Regular soft drinks are packed with sugar. So are ready-made coffee drinks. When you order your coffee at Starbucks with more cream and lots of sugar, “it's basically like consuming a bar of chocolate,” explains Richter. Even diet sodas are linked to weight gain, possibly because they spark a desire to eat more high-calorie, sugary foods.

Some drinks appear to be healthy, like kombucha. It seems like a healthy drink, after all, it is made with fermented tea. Truth be told, "it contains a great deal of added sugar," makes sense of Richter. Many fruit and vegetable juice drinks also contain a large amount of sugar. If you are watching your weight, eat an orange or an apple instead of drinking juice from those fruits.

Alcoholic beverages are doubly guilty, especially cocktails. A pina colada contains no less than 245 calories and 31 grams of sugar. Additionally, alcohol produces inflammation, which contributes to weight gain.

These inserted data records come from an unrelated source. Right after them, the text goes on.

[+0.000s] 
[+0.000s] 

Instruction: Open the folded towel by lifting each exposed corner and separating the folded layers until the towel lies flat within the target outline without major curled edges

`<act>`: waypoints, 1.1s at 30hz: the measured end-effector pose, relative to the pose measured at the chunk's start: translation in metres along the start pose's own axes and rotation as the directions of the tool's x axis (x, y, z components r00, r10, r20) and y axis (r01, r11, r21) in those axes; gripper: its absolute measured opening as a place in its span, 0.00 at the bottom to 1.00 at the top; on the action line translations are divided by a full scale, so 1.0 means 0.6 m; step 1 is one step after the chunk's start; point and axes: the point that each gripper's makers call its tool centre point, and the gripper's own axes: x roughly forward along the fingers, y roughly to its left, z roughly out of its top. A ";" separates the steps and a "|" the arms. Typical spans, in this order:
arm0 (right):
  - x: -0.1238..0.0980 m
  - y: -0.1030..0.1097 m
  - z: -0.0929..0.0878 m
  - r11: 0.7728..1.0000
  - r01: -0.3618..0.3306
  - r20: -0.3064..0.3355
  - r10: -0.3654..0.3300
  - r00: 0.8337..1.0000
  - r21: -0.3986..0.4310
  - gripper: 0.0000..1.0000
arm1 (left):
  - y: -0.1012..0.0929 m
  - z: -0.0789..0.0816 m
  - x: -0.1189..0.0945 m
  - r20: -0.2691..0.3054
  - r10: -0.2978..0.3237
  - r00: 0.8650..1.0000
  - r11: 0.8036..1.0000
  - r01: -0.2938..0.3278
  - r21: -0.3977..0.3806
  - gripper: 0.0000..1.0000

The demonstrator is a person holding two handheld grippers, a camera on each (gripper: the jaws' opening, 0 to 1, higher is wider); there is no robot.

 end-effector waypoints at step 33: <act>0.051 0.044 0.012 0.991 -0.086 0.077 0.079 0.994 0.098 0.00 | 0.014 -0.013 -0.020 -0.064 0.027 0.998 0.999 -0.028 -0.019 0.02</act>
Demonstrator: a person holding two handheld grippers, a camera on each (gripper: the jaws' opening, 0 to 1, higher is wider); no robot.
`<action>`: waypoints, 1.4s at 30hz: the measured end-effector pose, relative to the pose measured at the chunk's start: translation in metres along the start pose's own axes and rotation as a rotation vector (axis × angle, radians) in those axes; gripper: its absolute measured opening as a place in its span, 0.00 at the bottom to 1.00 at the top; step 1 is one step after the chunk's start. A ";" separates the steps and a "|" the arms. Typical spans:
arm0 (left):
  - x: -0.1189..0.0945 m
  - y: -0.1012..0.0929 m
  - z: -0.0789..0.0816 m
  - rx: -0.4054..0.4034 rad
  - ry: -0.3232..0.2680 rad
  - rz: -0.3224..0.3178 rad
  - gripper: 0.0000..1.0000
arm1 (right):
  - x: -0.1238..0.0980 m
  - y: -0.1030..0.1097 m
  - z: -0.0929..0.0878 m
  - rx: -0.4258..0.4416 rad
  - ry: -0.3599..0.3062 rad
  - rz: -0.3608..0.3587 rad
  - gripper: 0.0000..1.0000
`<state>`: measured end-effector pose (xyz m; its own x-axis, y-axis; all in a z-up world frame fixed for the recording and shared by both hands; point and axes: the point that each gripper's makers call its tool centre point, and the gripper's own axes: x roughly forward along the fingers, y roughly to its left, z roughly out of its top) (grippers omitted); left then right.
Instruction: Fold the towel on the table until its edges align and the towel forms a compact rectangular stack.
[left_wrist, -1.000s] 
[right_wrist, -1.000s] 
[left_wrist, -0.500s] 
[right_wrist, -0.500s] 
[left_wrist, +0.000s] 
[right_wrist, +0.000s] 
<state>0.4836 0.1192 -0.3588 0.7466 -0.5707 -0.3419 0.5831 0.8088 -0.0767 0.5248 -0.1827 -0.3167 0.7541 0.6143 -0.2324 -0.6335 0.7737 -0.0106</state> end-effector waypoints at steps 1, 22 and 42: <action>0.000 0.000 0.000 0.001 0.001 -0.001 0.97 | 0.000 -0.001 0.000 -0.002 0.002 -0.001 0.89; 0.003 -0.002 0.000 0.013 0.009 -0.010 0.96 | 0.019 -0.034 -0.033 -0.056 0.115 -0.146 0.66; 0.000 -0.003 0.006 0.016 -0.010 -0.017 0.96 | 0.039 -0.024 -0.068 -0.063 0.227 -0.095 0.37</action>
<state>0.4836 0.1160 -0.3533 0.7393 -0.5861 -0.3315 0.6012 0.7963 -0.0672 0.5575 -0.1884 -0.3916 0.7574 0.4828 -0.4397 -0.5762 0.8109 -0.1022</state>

8. Nuts, avocado and olive oil

These foods constitute a completely different type of fat: mono- and polyunsaturated fats, which contain a large amount of antioxidants and have anti-inflammatory properties. They are good for health and therefore worth consuming.

But since they have a lot of calories per ounce, you'll want to consume these healthy fats in moderation to avoid gaining weight, Spiegel suggests. That means a tablespoon of peanut butter or a handful of nuts, not the entire jar.

Examine your entire diet

Eating foods high in fat or sugar from time to time will not make you gain weight. Rather, it's about the quality of the diet in general, Dr. Goldstein says. "We don't believe individuals should restrict their eating regimen since they figure they can't eat specific food varieties," he adds. “You can consume almost anything you want, but in moderation.”

Eating more non-fattening foods, such as berries and non-starchy vegetables, leaves less room for foods with more calories, saturated fat, and added sugar. Remember that the diet must not only be healthy, but also sustainable. “That's the real key,” Goldstein tells us. “Anyone can lose weight. The question is whether anyone can not get fat again.”